What is being asked
Every line below from the one containing "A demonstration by" through the one containing "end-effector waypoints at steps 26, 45" must be transcribed exactly. Omit all lines outside that stretch.

(Records contained in a dataset)

○ ○ ○ ○ ○ ○ ○

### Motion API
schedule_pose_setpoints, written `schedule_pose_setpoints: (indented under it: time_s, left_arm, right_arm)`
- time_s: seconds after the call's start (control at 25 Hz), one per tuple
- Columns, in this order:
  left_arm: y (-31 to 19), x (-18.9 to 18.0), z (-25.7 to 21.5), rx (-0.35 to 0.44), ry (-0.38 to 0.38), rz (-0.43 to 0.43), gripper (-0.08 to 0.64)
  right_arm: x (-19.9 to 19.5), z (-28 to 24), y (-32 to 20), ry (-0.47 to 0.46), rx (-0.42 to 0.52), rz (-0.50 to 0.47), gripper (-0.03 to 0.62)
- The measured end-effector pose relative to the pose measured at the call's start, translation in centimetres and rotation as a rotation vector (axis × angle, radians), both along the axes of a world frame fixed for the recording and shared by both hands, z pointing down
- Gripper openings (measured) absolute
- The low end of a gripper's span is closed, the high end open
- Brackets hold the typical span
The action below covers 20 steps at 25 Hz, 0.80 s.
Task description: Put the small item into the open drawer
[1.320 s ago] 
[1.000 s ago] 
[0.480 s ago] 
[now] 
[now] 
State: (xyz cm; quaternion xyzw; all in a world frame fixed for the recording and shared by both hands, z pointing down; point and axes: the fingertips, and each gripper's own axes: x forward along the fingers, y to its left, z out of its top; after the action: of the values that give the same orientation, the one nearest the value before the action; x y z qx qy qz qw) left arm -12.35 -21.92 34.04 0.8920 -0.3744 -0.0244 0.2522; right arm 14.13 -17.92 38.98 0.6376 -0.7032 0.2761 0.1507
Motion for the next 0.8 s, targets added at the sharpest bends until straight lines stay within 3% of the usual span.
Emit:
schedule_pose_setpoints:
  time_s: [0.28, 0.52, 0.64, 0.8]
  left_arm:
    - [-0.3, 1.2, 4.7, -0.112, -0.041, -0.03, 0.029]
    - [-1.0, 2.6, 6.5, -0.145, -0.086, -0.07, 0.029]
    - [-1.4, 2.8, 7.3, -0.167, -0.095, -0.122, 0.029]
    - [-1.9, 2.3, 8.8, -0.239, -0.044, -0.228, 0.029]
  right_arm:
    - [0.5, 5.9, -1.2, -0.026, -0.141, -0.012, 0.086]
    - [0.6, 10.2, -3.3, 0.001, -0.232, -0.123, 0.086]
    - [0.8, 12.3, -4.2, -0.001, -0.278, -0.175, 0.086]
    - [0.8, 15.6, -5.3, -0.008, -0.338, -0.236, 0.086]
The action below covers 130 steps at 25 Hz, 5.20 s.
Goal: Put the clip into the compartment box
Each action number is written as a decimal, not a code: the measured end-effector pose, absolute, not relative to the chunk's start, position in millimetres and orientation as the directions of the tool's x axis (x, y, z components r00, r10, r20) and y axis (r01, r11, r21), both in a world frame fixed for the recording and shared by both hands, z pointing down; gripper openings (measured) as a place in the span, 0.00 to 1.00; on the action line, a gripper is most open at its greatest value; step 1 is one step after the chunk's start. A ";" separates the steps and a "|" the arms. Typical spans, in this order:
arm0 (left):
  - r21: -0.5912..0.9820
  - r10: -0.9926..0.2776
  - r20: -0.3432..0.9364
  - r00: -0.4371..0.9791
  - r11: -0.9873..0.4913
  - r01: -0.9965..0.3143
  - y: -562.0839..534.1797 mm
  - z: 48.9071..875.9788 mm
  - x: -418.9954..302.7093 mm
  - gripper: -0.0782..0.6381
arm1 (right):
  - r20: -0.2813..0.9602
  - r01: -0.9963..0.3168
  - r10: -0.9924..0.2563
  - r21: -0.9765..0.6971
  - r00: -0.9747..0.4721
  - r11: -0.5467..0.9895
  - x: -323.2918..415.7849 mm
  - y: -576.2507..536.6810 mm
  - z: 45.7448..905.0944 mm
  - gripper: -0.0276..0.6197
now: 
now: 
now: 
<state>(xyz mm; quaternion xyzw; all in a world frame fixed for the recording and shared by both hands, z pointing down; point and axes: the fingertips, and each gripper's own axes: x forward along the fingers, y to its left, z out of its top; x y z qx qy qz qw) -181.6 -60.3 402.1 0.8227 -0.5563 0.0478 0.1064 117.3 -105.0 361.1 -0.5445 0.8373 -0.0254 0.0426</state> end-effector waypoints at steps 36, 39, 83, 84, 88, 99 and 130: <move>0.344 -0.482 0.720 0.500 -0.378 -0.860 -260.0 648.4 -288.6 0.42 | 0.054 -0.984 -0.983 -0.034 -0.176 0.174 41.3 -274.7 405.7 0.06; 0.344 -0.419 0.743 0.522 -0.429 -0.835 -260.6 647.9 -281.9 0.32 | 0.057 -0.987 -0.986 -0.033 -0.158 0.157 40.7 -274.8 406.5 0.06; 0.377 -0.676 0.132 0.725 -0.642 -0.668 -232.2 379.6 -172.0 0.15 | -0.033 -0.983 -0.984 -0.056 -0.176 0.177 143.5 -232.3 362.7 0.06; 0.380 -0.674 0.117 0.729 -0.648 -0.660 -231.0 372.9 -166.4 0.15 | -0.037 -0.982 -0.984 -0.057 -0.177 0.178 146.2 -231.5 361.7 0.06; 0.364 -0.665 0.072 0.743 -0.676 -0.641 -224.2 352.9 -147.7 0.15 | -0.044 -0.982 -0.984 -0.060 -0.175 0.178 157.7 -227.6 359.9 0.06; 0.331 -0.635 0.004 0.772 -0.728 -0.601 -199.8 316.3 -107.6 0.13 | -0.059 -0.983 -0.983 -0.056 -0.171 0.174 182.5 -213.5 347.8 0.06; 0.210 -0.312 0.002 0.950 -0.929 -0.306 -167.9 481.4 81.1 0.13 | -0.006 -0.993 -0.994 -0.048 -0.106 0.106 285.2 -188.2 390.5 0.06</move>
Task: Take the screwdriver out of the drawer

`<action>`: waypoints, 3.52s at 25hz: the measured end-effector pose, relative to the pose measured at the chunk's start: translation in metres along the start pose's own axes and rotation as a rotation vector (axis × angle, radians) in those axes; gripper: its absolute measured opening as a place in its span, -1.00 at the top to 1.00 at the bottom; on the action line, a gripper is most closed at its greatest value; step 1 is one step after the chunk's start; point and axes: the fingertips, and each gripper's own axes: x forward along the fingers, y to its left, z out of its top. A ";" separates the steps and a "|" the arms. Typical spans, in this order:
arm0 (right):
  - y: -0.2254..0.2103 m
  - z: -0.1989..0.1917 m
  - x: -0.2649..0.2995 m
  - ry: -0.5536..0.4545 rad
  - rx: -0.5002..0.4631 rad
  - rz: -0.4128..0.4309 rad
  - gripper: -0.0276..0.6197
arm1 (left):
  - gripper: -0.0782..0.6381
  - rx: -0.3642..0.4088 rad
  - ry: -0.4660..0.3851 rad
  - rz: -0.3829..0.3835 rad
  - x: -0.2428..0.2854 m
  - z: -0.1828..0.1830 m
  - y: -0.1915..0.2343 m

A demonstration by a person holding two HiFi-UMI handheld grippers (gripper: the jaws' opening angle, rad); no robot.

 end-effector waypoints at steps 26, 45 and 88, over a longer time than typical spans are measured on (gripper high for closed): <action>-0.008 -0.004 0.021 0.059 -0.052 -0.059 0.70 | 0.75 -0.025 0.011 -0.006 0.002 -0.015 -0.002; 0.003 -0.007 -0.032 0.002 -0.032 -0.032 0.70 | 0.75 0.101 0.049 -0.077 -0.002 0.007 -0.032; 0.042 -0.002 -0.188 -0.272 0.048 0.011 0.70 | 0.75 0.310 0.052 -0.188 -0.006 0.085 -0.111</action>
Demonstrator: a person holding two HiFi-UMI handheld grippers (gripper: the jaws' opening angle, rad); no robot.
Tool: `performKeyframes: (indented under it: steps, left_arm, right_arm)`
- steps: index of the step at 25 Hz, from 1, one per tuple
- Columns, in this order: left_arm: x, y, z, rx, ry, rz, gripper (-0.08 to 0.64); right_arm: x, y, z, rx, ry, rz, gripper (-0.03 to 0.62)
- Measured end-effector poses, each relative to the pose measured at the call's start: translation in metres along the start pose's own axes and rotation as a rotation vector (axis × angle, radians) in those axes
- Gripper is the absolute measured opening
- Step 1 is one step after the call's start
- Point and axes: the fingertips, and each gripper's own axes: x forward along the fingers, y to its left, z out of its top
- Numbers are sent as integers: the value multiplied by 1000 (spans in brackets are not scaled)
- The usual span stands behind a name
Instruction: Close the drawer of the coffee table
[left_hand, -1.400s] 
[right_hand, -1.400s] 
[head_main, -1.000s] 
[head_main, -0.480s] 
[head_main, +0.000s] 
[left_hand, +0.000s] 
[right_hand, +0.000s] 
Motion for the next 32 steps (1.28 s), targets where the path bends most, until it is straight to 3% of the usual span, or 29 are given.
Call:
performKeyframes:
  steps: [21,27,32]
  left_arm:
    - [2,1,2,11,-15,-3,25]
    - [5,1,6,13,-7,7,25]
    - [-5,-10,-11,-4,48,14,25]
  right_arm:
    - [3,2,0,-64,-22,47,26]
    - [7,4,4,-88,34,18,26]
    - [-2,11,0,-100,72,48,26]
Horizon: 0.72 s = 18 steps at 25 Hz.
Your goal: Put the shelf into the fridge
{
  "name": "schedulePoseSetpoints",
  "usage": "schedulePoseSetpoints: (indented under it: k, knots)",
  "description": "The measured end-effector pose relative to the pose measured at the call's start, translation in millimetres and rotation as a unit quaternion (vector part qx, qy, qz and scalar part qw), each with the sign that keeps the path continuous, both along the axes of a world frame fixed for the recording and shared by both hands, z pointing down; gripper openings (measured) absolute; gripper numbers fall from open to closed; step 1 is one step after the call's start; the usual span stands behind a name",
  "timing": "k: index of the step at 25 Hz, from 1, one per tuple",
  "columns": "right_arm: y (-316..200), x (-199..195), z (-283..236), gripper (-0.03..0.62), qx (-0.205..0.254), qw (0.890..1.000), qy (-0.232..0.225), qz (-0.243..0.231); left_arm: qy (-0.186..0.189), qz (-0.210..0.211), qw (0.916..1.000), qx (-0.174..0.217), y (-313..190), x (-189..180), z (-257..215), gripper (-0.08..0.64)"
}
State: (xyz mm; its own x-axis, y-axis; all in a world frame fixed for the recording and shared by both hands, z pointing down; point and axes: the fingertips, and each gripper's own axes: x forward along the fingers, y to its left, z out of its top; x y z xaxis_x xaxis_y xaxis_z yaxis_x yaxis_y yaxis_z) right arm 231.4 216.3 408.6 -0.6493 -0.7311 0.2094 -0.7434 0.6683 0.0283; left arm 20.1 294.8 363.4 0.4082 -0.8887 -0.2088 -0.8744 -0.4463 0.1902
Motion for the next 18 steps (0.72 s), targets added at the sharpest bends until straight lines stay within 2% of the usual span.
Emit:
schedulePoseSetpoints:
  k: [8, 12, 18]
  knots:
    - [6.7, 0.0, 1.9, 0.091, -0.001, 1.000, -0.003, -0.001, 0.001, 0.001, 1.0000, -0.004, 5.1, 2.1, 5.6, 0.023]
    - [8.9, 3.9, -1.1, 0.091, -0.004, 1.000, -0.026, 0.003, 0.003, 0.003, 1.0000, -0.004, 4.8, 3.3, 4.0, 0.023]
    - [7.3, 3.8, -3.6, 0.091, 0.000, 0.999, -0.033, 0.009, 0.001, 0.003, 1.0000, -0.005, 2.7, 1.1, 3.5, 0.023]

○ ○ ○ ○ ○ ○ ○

Task output
A demonstration by a person holding two HiFi-UMI handheld grippers (gripper: the jaws' opening angle, rad); no robot.

 end-effector waypoints at steps 26, 45 and 88, over a longer time than typical spans are measured on (gripper high for closed): <action>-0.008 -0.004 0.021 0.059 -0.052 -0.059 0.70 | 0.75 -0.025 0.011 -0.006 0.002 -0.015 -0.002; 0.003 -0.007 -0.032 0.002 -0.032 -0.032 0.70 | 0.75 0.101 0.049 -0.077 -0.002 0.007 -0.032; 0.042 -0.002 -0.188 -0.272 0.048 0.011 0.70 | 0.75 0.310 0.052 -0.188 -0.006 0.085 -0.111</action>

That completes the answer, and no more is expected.